We have a world view. We learn it, maybe we are born with it? It changes through our lives. We resist its change. We make up stories to reconcile our experiences with our world view, because they aren’t always in agreement. When our world view does change, we have to re-write the stories. My novel is definitely an attempt to reconcile my experiences with my world views (no, I did not have a fling with a student or with a teacher, it’s more of an allegory than literal). I hope that some readers will enjoy it because it helps them reconcile their experiences with a world view (allegorical or literal).
That said, all of this meta stuff is just a story so that passionately writing a trivial bit of fluff makes sense.

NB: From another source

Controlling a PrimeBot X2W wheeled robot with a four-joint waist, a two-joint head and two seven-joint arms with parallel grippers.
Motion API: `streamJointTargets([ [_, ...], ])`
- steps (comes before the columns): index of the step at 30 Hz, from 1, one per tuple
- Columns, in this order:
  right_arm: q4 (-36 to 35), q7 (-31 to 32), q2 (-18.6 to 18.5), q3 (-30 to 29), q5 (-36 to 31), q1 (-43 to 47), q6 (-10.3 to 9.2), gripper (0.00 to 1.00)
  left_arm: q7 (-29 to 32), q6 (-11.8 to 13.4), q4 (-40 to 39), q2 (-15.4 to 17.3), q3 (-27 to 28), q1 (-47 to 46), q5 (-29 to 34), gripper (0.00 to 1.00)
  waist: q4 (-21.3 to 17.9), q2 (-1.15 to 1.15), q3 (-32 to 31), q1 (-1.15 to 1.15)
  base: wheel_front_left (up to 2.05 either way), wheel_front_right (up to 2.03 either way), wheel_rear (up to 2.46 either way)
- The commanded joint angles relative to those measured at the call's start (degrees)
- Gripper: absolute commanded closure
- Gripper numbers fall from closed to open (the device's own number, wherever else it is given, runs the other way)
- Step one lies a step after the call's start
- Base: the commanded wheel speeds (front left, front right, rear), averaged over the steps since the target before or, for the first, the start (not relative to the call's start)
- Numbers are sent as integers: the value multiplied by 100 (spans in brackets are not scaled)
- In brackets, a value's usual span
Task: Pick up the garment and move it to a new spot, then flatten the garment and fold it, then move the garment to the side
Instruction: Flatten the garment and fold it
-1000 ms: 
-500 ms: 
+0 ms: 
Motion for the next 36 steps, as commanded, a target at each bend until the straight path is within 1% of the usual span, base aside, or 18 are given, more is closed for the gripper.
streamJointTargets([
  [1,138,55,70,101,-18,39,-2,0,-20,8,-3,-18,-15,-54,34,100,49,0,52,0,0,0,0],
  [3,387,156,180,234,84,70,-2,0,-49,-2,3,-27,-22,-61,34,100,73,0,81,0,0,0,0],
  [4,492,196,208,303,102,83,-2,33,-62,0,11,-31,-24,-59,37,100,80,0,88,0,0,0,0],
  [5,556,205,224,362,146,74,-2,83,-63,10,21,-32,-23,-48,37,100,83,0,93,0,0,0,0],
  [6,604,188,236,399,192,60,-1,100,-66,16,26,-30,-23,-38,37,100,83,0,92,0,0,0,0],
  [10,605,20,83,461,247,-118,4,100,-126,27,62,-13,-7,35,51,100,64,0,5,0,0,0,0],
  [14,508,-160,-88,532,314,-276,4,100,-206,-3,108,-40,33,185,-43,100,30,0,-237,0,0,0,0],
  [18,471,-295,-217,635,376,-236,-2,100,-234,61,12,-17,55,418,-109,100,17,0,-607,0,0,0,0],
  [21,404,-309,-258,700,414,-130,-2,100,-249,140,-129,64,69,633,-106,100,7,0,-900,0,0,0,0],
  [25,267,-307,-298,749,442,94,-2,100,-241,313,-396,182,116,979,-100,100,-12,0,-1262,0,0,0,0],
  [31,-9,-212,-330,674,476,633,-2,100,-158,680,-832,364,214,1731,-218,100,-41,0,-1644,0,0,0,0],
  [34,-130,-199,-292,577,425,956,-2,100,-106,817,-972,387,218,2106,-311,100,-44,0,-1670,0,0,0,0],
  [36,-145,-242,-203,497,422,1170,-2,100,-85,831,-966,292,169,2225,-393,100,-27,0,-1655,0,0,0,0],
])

*When I started writing this post, it didn’t seem to fit in either Research Eyes (my science blog) or here (my bicycle blog). My “bicycle blog” has a very wide theme because bicycling has affected nearly every aspect of my life. I decided to put it here, even though I didn’t see how it related to bicycling, because this blog is generally more personal, and the topic is personal. After I got started, it drifted into science, and then I started seeing all sorts of connections to bicycling. The passion I am feeling for my novel right now is precisely the passion I have felt at various times for bicycling, bicycle advocacy, health & fitness, diet, environmentalism, and more. In favor of the science blog, it is the same passion I’ve felt for changing science culture, postdoc advocacy, etc.